= WHAT TO WORK ON =
Using the data below, print exactly the line with "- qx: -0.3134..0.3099", the line with "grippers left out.", and every line between them, but none of the pictures.

[MATERIALS PROVIDED Boundary: Start]

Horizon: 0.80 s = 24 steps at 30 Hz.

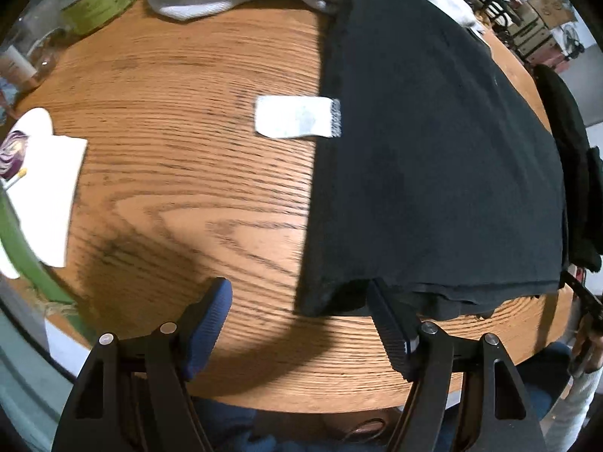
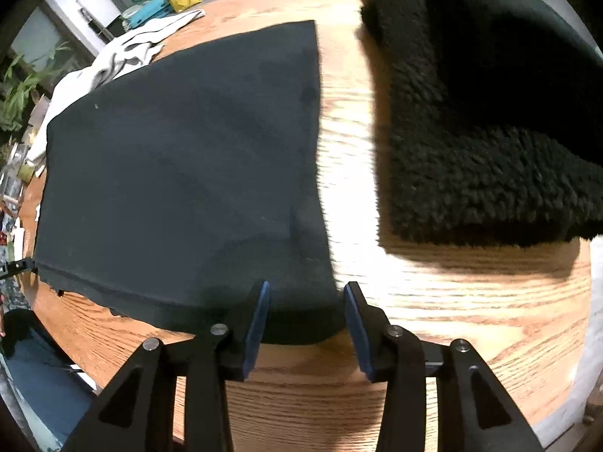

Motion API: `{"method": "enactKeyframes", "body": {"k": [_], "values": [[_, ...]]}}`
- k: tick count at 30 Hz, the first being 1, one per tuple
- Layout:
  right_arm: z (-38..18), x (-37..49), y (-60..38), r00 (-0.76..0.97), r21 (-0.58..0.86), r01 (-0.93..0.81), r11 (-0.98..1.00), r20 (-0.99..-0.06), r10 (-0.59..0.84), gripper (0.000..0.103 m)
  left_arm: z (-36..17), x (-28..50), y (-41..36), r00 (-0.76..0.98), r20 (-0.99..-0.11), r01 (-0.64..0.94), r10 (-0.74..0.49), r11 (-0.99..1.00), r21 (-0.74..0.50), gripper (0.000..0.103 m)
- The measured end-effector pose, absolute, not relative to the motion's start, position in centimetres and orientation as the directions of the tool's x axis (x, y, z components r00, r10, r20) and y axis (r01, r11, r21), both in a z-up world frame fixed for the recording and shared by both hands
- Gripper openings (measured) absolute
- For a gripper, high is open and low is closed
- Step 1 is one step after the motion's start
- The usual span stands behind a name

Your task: Fold clothes

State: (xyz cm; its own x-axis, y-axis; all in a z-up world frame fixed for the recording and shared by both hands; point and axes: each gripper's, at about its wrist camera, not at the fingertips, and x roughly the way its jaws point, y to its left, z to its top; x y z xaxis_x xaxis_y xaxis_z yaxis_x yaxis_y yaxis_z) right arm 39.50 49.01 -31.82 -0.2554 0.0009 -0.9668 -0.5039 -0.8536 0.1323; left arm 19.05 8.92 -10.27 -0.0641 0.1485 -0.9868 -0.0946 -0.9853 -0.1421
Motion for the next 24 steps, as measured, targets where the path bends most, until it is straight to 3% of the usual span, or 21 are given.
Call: {"method": "enactKeyframes", "body": {"k": [4, 7, 10, 24], "values": [[-30.9, 39.9, 49.3, -0.299, 0.162, -0.499, -0.851, -0.954, -0.006, 0.055, -8.7, 17.6, 7.9, -0.084, -0.981, -0.099, 0.177, -0.981, -0.168, 0.074], [-31.0, 39.8, 49.5, -0.299, 0.168, -0.500, -0.850, -0.954, -0.012, 0.055, -8.0, 16.9, 8.8, -0.081, -0.981, -0.151, 0.179, -0.975, -0.165, 0.074], [-30.9, 39.4, 49.7, -0.319, 0.184, -0.487, -0.854, -0.948, -0.023, 0.066, -7.9, 16.5, 9.5, -0.075, -0.983, -0.194, 0.166, -0.970, -0.149, 0.074], [-32.7, 39.8, 49.7, -0.329, 0.219, -0.501, -0.837, -0.943, -0.050, 0.070, -3.8, 7.2, 19.5, -0.100, -0.990, -0.435, 0.099, -0.899, -0.047, 0.074]]}}
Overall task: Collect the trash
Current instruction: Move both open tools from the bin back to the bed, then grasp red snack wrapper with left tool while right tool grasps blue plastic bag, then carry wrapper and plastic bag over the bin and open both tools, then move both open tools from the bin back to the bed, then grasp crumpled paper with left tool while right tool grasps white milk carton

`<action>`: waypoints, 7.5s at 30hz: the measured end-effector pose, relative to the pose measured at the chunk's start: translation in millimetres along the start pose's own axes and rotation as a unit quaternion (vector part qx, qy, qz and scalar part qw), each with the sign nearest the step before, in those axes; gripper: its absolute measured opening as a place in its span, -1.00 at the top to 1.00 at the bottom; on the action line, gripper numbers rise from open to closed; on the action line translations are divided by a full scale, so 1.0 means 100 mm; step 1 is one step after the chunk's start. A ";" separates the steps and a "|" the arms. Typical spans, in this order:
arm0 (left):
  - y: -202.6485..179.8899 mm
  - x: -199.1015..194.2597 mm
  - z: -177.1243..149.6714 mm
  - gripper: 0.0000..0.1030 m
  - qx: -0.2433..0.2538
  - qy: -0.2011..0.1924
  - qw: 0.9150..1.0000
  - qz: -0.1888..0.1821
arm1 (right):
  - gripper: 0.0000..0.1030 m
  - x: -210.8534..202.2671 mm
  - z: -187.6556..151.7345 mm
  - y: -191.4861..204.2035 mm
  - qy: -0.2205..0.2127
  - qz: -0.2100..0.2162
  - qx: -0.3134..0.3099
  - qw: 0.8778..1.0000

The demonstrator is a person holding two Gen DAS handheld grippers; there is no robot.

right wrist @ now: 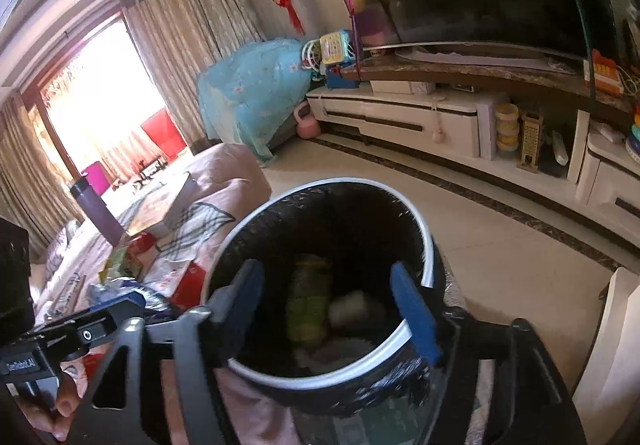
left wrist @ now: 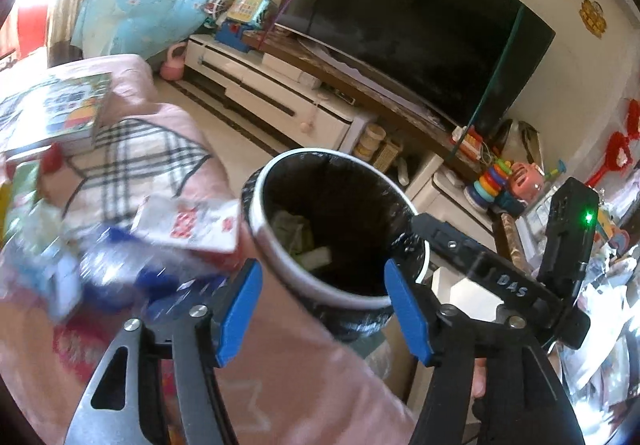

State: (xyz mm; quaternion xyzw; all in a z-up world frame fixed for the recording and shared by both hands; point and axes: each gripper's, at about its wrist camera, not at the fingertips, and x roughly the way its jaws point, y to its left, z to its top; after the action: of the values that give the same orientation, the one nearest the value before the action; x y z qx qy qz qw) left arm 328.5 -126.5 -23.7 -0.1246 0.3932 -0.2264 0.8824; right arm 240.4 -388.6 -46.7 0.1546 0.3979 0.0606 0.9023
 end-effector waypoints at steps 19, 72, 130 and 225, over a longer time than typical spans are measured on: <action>0.60 -1.32 -0.82 -0.30 -0.058 -0.034 0.997 0.050 | -0.84 -0.17 -0.66 0.66 0.034 0.066 0.015 0.997; 1.09 -1.17 -0.81 0.55 -0.084 0.014 0.996 0.006 | 0.71 0.39 -0.63 1.42 0.082 0.129 -0.104 0.983; 0.03 0.30 0.20 0.54 -0.003 0.022 1.000 0.017 | 0.70 0.06 -0.05 -0.03 0.039 0.024 -0.002 0.999; 1.46 -0.53 -0.13 0.26 -0.101 0.006 0.990 0.095 | -0.30 1.31 -0.24 1.72 0.172 0.098 -0.350 0.916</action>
State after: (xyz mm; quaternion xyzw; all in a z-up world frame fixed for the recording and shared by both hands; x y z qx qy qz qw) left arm 331.4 25.6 -56.7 -0.1737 0.4293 -0.1017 0.8805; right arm 313.7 -190.4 -97.1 -0.1455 0.4834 0.3093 0.8059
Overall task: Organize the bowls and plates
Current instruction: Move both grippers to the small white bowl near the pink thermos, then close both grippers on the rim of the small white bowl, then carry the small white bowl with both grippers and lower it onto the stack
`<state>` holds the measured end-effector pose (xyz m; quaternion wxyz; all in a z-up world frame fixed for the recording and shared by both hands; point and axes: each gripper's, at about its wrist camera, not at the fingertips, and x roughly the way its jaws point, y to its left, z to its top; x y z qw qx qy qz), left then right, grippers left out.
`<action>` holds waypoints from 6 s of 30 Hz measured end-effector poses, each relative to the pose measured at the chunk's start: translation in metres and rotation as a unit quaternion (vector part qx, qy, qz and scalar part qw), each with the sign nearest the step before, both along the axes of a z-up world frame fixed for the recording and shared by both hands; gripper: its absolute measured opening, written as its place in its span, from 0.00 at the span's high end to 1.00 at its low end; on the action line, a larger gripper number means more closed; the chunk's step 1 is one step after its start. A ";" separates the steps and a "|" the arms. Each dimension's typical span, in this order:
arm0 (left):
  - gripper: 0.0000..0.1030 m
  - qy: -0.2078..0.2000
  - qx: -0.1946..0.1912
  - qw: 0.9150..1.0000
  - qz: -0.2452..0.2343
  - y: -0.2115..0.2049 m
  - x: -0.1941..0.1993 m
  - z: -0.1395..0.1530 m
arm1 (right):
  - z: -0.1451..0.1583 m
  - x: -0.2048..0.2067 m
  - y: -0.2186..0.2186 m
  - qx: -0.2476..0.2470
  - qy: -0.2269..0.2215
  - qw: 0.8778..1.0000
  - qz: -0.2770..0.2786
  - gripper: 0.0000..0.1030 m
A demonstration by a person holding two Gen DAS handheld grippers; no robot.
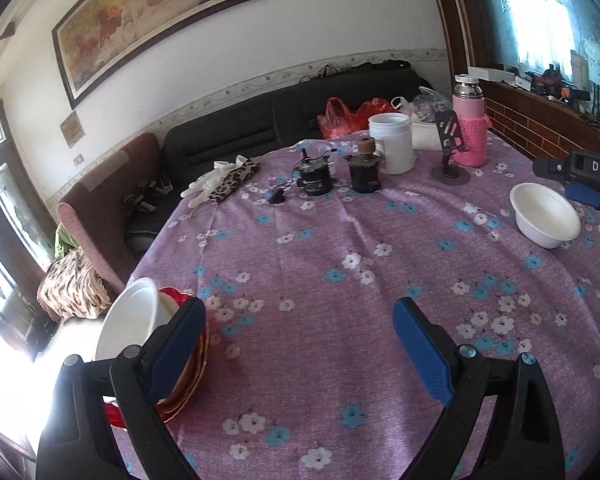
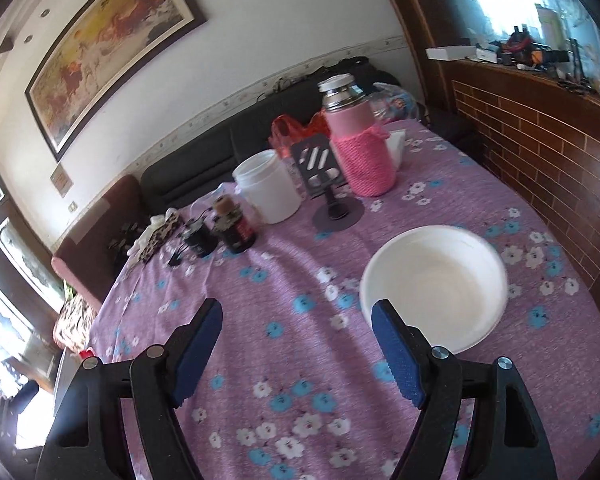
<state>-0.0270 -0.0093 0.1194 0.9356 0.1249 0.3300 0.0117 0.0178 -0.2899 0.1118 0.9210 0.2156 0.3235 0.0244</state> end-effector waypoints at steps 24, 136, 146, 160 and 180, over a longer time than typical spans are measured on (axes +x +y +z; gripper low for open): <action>0.09 0.177 -0.177 0.961 -0.114 -0.172 0.162 -0.053 | -0.076 0.033 -0.126 0.030 0.100 0.987 -0.125 0.36; 0.82 -0.015 -0.233 0.967 0.102 0.158 -0.082 -0.032 | -0.019 -0.067 0.292 -0.111 0.052 0.941 0.316 0.79; 0.82 -0.029 -0.242 0.964 0.110 0.177 -0.093 -0.026 | -0.011 -0.072 0.312 -0.124 0.042 0.936 0.326 0.79; 0.82 -0.057 -0.253 0.956 0.136 0.210 -0.111 -0.015 | 0.012 -0.085 0.352 -0.146 0.012 0.924 0.352 0.79; 0.82 -0.099 -0.230 0.955 0.155 0.244 -0.118 0.016 | 0.046 -0.091 0.398 -0.160 -0.030 0.912 0.375 0.79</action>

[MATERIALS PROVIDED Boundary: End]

= ANSWER SPACE =
  - qx: -0.3134..0.3099
  - qw: 0.8778..1.0000

The demonstrator is a person holding two Gen DAS handheld grippers; there is no robot.

right wrist @ now: 
left wrist @ now: 

State: (xyz mm; quaternion xyzw; all in a z-up world frame fixed for the recording and shared by both hands; point and axes: each gripper's, at about its wrist camera, not at the fingertips, and x roughly the way its jaws point, y to its left, z to its top; after the action: of the values that give the same orientation, the one nearest the value before the action; x y z qx qy qz qw) left arm 328.5 -126.5 -23.7 -0.1246 0.3932 -0.2264 0.8824; right arm 240.4 -388.6 -46.7 0.1546 0.3979 0.0606 0.9023
 end-effector waypoints at steps 19, 72, 130 and 225, over a longer time than typical spans are measured on: <action>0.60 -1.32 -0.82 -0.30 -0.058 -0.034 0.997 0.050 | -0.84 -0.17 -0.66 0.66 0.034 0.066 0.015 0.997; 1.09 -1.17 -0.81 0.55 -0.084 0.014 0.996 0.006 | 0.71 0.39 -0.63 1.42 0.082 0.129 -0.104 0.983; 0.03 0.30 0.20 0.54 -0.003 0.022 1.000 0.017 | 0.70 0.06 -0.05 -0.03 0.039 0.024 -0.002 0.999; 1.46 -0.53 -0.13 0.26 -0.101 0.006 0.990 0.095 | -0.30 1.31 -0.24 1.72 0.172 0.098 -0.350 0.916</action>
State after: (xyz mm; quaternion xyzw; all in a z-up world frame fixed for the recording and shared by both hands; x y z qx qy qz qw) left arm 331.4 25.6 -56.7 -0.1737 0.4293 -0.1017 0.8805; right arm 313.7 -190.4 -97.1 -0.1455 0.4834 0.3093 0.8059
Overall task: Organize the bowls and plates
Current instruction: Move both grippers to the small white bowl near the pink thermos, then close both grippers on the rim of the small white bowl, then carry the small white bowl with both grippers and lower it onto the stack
`<state>` holds the measured end-effector pose (xyz m; quaternion wxyz; all in a z-up world frame fixed for the recording and shared by both hands; point and axes: each gripper's, at about its wrist camera, not at the fingertips, and x roughly the way its jaws point, y to its left, z to its top; x y z qw qx qy qz), left then right, grippers left out.

There's no more to the answer.